Linked List: December 16, 2011

Zaky on Apple’s Next Quarter: The Biggest Earnings Blowout in History 

Andy Zaky:

The largest company in America is about to grow its earnings by a whopping 84% this quarter, and Wall Street is asleep at the wheel.

Christopher Hitchens, R.I.P. 

Christopher Buckley:

Yes, everything he said was brilliant. It was a feast of reason and a flow of soul, and, if the author of “God Is Not Great” did not himself believe in the concept of soul, he sure had one, and it was a great soul.

Via Roger Ebert, this quote from Hitch: “Being a writer is what I am, rather than what I do.”

Teen Texting 

Nielsen:

Messaging remains the centerpiece of mobile teen behavior. The number of messages exchanged monthly (SMS and MMS) hit 3,417 per teen in Q3 2011, averaging seven messages per waking hour.

How Does iMessage Know That the Recipient Is an iOS 5 Device? 

The end result is pretty slick.

On Being Reasonable 

Horace Dediu:

I believe that institutional financial advisors are conditioned (or coerced) into assuming that nothing unreasonable ever happens. That seems like a completely flawed foundation to stand on.
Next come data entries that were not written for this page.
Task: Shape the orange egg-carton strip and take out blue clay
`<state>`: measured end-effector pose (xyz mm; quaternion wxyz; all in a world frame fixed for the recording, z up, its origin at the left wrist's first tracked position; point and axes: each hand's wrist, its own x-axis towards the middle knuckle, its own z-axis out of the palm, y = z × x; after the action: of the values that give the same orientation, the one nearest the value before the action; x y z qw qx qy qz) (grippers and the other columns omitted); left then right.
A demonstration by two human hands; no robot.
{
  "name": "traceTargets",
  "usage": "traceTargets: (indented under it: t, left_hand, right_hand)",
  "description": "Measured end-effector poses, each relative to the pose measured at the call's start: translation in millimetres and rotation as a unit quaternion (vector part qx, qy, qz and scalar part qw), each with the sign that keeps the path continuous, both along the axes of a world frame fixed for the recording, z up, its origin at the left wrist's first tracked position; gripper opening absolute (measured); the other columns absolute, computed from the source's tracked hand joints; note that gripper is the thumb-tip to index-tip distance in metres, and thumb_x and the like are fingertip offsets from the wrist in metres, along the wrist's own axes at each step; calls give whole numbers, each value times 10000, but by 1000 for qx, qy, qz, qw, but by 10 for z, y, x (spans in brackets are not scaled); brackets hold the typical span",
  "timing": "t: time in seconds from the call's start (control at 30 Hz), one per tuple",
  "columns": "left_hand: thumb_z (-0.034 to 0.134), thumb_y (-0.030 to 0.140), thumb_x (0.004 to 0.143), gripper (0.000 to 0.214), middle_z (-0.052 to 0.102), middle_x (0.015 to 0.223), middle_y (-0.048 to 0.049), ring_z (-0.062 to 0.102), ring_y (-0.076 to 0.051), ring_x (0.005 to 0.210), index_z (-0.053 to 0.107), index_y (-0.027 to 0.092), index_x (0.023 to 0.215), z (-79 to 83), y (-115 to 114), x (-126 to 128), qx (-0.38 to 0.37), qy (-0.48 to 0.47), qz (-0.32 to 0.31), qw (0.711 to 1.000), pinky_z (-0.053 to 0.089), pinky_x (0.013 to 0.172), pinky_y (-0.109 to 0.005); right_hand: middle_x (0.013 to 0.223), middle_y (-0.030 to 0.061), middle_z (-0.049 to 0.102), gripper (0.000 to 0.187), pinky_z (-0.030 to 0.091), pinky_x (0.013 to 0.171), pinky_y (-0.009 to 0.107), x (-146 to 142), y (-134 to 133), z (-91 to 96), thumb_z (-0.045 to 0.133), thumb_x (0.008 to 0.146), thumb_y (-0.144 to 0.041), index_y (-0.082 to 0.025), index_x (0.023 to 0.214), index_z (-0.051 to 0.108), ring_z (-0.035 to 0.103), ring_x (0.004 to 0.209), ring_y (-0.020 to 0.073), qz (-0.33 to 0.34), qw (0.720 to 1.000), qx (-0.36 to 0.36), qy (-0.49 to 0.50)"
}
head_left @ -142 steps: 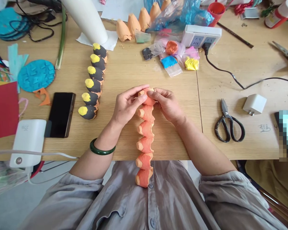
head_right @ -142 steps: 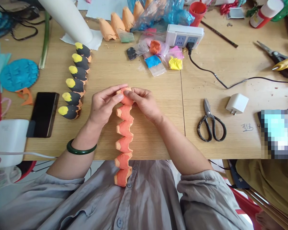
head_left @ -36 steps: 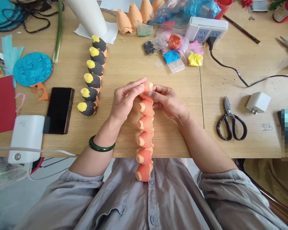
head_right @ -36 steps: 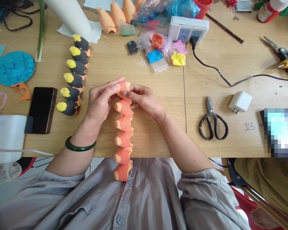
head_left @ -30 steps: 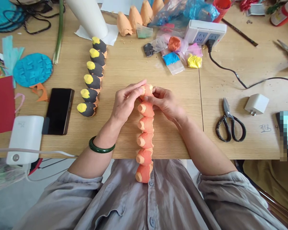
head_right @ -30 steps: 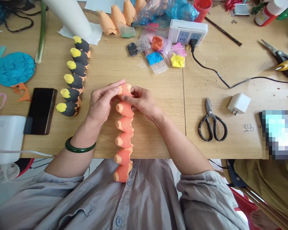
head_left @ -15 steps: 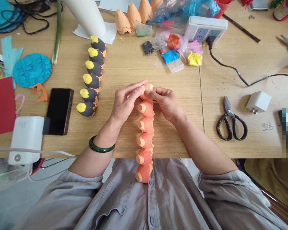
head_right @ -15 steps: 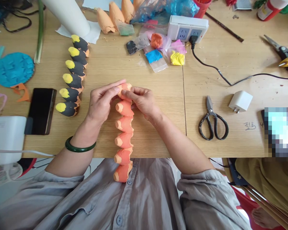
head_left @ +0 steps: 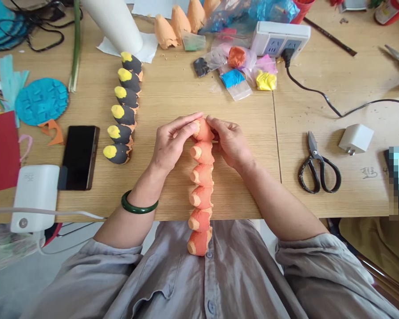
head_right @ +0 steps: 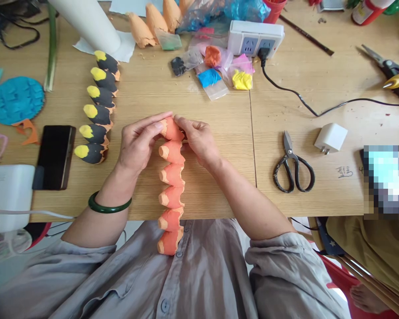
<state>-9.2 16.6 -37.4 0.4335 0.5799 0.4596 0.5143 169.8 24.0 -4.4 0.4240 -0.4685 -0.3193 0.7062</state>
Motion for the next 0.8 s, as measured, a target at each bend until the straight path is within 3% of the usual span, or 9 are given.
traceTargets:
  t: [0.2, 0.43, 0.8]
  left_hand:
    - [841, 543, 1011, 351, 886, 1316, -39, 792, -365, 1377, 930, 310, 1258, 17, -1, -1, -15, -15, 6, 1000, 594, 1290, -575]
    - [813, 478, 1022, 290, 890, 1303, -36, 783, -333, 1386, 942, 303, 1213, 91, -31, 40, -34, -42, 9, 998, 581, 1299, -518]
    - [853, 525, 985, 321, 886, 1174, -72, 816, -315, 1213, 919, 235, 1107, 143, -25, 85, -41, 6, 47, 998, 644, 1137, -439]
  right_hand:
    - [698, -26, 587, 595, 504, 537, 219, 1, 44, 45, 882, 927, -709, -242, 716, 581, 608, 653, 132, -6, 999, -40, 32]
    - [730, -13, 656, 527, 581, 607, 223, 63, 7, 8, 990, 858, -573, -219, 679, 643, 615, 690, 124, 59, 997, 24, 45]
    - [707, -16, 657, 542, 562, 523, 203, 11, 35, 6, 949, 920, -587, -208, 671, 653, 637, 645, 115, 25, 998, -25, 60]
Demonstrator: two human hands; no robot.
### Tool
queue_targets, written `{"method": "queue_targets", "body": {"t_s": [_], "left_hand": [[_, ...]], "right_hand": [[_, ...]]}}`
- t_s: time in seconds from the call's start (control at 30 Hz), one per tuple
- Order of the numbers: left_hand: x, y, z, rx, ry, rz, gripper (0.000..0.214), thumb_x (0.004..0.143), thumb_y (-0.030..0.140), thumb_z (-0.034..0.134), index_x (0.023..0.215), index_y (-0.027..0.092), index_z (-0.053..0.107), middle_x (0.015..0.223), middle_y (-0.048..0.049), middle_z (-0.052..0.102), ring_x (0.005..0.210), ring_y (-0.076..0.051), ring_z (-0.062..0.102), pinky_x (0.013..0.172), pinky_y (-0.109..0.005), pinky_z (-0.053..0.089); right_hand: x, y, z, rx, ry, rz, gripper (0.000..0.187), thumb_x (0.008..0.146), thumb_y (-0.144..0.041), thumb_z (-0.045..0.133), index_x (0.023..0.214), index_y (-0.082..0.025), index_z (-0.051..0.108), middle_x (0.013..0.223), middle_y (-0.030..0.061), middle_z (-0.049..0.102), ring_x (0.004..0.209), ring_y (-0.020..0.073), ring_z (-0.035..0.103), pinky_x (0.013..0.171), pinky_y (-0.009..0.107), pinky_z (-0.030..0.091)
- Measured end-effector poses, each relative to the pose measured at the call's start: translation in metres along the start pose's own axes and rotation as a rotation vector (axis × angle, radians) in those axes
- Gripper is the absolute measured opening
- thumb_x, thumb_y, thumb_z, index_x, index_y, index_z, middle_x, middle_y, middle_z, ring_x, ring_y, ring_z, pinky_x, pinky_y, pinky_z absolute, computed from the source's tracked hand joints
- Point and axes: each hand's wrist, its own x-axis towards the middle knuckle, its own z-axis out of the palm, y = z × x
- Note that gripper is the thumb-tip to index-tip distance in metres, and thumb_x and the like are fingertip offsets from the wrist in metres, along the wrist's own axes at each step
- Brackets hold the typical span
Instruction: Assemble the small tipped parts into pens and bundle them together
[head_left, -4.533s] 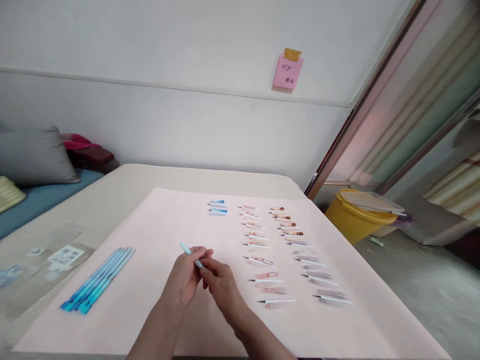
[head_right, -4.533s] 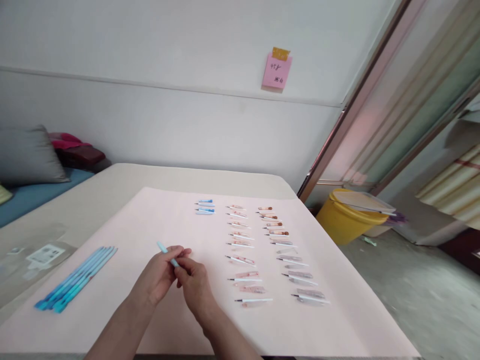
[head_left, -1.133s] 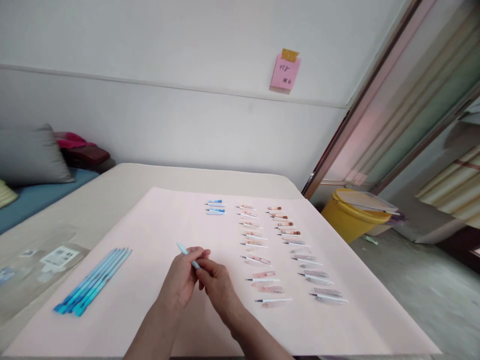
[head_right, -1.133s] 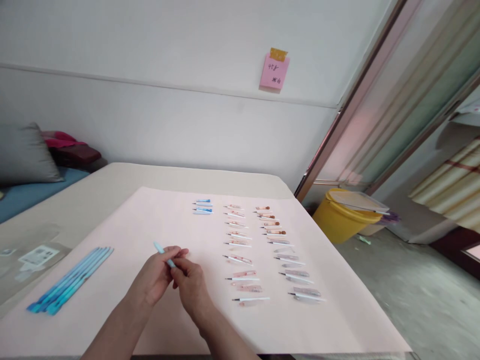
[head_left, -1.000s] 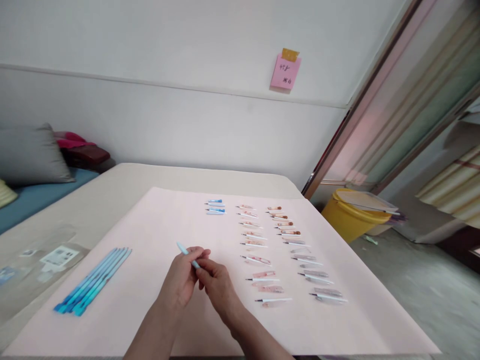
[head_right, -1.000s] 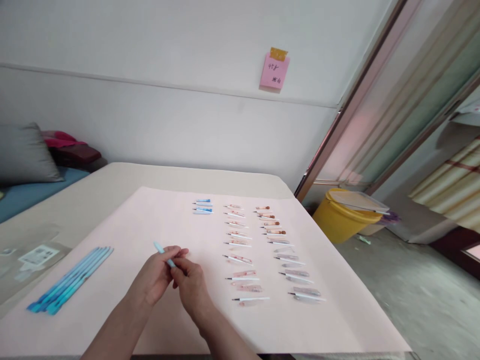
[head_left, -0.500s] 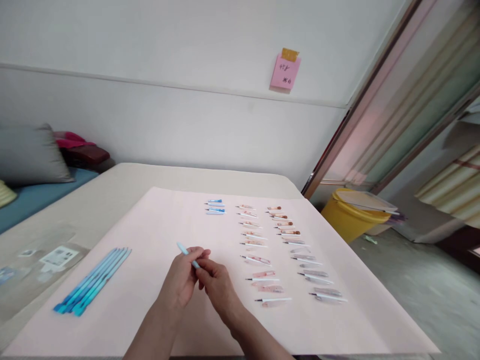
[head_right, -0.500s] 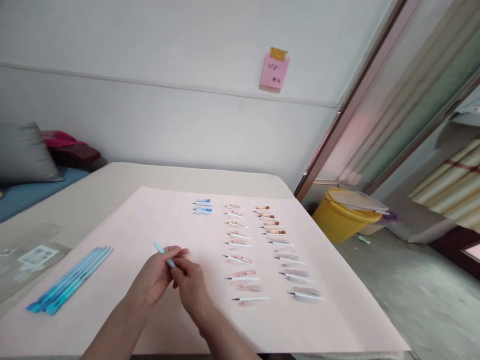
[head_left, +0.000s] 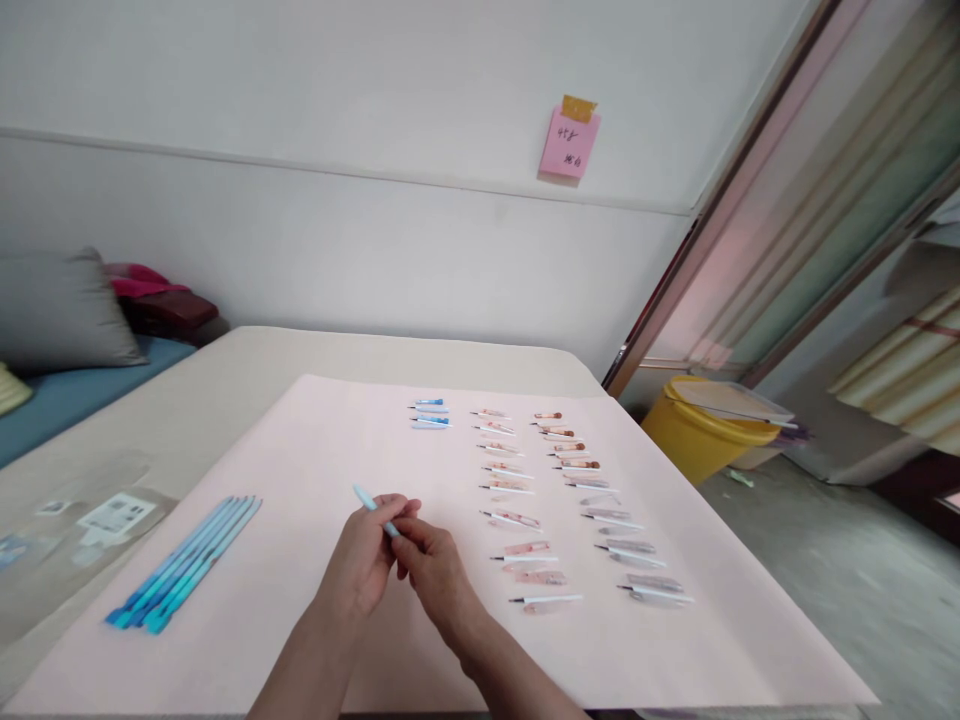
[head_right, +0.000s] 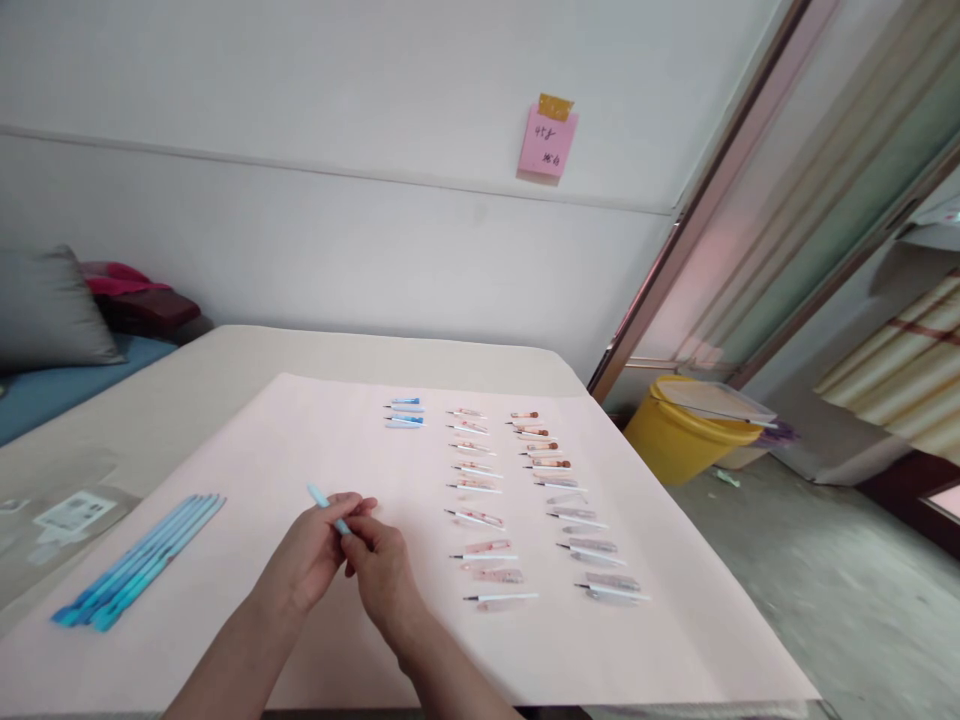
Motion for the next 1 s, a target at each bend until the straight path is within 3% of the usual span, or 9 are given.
{"method": "queue_targets", "body": {"t_s": [0.53, 1.0], "left_hand": [[0.0015, -0.0028, -0.0028, -0.005, -0.029, 0.023, 0.025, 0.068, 0.033, 0.066, 0.080, 0.013, 0.059, 0.085, -0.0082, 0.062, 0.048, -0.013, 0.052, 0.031, -0.025, 0.030], [0.0013, -0.0024, -0.0028, 0.006, -0.027, 0.020, 0.025, 0.068, 0.033, 0.066, 0.081, 0.013, 0.058, 0.085, -0.0083, 0.063, 0.047, -0.012, 0.052, 0.032, -0.026, 0.031]], "right_hand": [[-0.0016, -0.0038, 0.0002, 0.008, 0.003, 0.021, 0.023, 0.078, -0.018, 0.048, 0.089, -0.016, 0.068, 0.060, -0.0019, 0.049, 0.058, 0.0103, 0.043, 0.056, 0.023, 0.033], [-0.0008, -0.0012, -0.0006, 0.012, -0.009, 0.010, 0.024, 0.079, -0.021, 0.050, 0.093, -0.016, 0.068, 0.061, -0.0014, 0.050, 0.059, 0.0107, 0.043, 0.056, 0.023, 0.034]]}}
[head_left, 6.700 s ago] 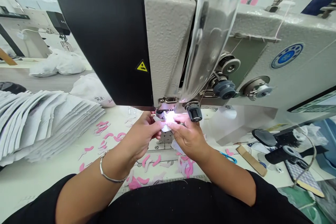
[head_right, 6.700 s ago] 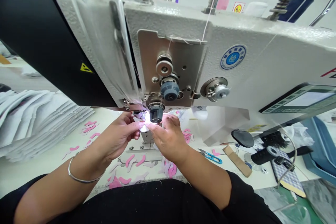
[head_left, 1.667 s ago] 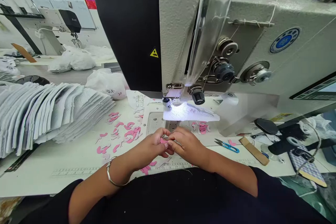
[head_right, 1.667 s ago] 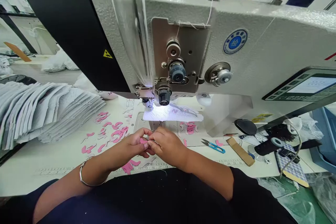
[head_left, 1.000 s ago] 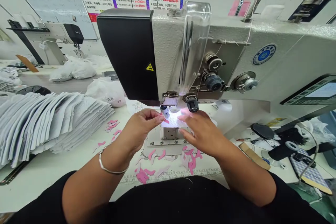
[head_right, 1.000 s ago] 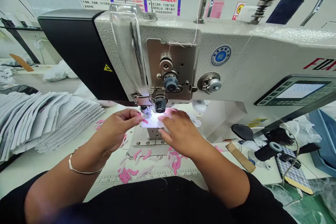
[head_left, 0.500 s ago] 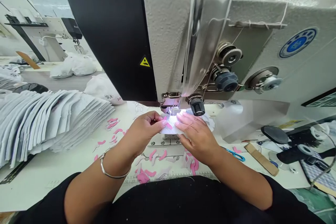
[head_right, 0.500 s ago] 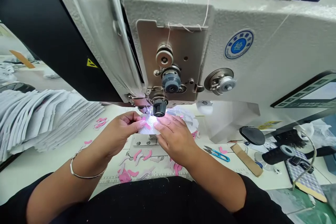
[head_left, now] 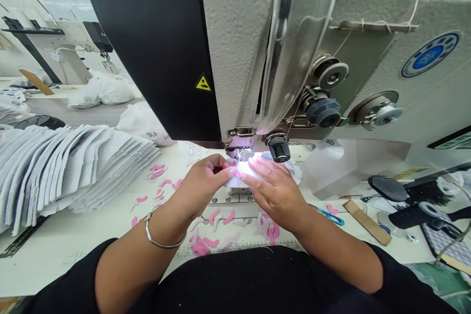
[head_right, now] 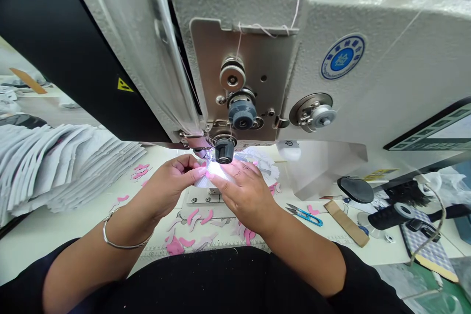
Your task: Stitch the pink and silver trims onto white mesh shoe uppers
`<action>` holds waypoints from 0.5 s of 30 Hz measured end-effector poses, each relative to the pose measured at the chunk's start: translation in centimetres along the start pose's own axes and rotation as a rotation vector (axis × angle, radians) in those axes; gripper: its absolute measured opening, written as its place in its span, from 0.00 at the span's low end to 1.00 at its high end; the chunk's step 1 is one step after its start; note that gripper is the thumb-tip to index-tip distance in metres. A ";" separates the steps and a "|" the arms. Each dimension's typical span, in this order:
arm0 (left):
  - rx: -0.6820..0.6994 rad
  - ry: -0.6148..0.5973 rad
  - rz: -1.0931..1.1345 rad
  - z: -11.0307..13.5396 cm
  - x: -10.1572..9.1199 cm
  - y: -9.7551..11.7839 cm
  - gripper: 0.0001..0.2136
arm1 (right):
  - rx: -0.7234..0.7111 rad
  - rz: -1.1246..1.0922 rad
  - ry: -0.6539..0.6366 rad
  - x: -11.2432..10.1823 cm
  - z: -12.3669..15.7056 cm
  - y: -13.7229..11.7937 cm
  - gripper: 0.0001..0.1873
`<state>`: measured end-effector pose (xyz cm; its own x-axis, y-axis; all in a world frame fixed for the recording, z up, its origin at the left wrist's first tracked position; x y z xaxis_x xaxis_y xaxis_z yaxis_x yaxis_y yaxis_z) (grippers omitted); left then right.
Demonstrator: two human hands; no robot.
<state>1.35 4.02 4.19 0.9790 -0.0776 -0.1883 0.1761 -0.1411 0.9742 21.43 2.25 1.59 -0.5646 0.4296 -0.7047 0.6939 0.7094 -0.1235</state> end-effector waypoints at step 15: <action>-0.008 0.033 0.172 0.0 0.6 0.0 0.11 | 0.011 0.041 0.001 0.1 0.1 -0.1 0.25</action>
<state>1.91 3.96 4.05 0.9976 -0.0671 -0.0149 0.0067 -0.1204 0.9927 21.33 2.14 1.43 -0.5357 0.4587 -0.7090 0.7215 0.6849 -0.1021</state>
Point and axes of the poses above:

Made in Texas: Apple’s A5 iPhone Chip 

Great scoop by Poornima Gupta, reporting for Reuters:

The A5 processor — the brain in the iPhone 4S and iPad 2 — is now made in a sprawling 1.6 million square feet factory in Austin owned by Korean electronics giant Samsung Electronics, according to people familiar with the operation. […]

Nearly all of the output of the non-memory chip production from the factory — which is the size of about nine football fields — is dedicated to producing Apple chips, one of the people said.

Surprising (to me at least) and cool news.

Picky Prowlers Only Want iPhones 

Katy Tur, reporting for NBC New York:

Twice at 526 114th St., and once at 556 114th St., the suspects demanded the victims hand over their iPhones, police said.

The first victim complied, but the second only had a Droid, according to police. The thieves apparently didn’t want a Droid — so they took cash instead.

Reads like something out of The Onion.

Bonus joke: This gets under my skin because it is a pompous, privileged, insulting, and myopic viewpoint which reeks of class warfare — and it is indicative of a growing sentiment I see amongst people in the thief community.